The campaign for President Barack Obama offered Republican presidential nominee Mitt Romney a deal on Friday. The offer was if Romney would release the last five years of his tax returns, the Obama campaign would stop demanding to see more. The Romney campaign politely refused the offer, saying the request was a ploy by the Obama campaign to distract voters away from the real issues.

The manager of Romney’s campaign, Matt Rhoades said it was clear that the Obama campaign just wants to talk about the tax returns of Governor Romney and not the issues that matter most to the country’s voters, such as lowering unemployment, correcting the problems in the economy and cutting back on government spending.

The offer from Obama’s campaign came just a day after Romney announced that over the past decade, he has paid at least a 13% tax rate each year. The Obama camp said that the other candidates had all released five years of tax returns, while Romney has only released one. They said if he releases the returns it will help to better understand the effective tax rates he paid, the foreign investments he has made and the foreign accounts he keeps.

The Romney campaign deflected the requests by stating that he would continue to lay out his ideas for creating a stronger middle class, to get people off welfare, to save Medicare and to help the nearly 23 million people in America without jobs.
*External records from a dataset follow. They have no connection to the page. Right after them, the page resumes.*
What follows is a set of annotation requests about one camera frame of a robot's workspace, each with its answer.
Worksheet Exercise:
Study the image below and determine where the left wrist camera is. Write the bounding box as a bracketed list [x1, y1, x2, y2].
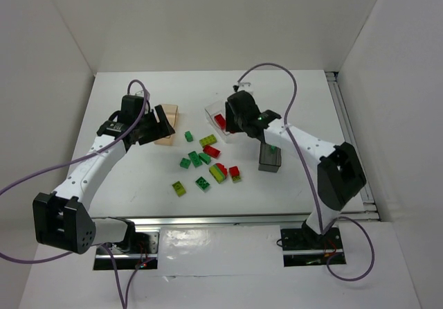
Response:
[134, 90, 150, 100]

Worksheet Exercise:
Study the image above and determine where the lime 2x4 lego brick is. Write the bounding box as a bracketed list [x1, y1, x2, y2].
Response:
[199, 134, 217, 148]

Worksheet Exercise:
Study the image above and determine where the dark green 2x2 lego brick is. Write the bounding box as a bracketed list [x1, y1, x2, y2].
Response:
[179, 158, 191, 169]

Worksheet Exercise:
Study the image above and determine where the dark green printed lego brick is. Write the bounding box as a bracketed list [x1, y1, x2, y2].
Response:
[195, 177, 210, 192]

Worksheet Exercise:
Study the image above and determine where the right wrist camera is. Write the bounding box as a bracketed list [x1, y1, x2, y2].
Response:
[233, 82, 253, 94]

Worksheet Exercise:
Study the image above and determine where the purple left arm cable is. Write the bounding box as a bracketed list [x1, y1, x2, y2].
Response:
[0, 79, 152, 309]

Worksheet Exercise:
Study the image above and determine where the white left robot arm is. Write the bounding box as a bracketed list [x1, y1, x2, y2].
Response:
[33, 95, 175, 254]

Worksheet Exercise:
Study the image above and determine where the dark green 2x4 lego brick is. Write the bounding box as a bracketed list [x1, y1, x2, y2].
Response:
[188, 151, 203, 167]

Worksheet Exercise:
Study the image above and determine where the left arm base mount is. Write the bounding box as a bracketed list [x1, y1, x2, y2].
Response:
[93, 227, 160, 271]

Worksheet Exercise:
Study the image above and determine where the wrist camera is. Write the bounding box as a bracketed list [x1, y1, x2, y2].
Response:
[134, 90, 150, 100]
[233, 82, 253, 94]

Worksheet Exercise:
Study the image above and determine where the red 2x4 lego brick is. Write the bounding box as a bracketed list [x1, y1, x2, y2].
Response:
[214, 114, 226, 130]

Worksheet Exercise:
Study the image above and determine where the lime printed lego brick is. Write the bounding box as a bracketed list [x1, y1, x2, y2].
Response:
[172, 181, 186, 197]

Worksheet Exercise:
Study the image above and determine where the clear plastic container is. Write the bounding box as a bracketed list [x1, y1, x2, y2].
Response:
[204, 100, 242, 143]

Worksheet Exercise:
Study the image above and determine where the grey translucent plastic container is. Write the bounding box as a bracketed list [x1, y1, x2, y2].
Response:
[258, 143, 282, 173]

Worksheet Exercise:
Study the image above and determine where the red and lime stacked lego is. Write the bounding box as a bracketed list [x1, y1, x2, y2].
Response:
[228, 166, 242, 182]

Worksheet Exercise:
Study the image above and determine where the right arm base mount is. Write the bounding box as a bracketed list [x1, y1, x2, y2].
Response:
[276, 227, 346, 267]

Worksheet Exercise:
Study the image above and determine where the small green 1x2 lego brick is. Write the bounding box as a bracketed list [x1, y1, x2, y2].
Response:
[184, 131, 194, 142]

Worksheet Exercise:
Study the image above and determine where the aluminium side rail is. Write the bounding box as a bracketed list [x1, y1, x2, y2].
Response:
[325, 71, 381, 221]

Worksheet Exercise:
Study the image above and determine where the tan translucent plastic container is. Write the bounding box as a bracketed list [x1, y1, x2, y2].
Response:
[154, 104, 179, 146]

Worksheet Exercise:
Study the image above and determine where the aluminium mounting rail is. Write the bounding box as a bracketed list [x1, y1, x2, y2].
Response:
[111, 213, 308, 229]

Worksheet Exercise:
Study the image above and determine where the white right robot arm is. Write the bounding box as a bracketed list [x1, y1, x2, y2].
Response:
[225, 91, 367, 236]
Democratic Senator Harry Reid, the Majority Leader, claimed that one source said to him that Romney had not paid any taxes for a number of years. To that, Romney replied that Reid’s charges were completely false and doubts that anyone actually said that to Reid.

When divulging the figure of 13%, Romney also said that the issue about taxes is just a smoke screen the Democrats are using to distract voters. He said that 23 million unemployed people, Iran becoming nuclear and one of six Americans suffering in poverty were more important than his taxes.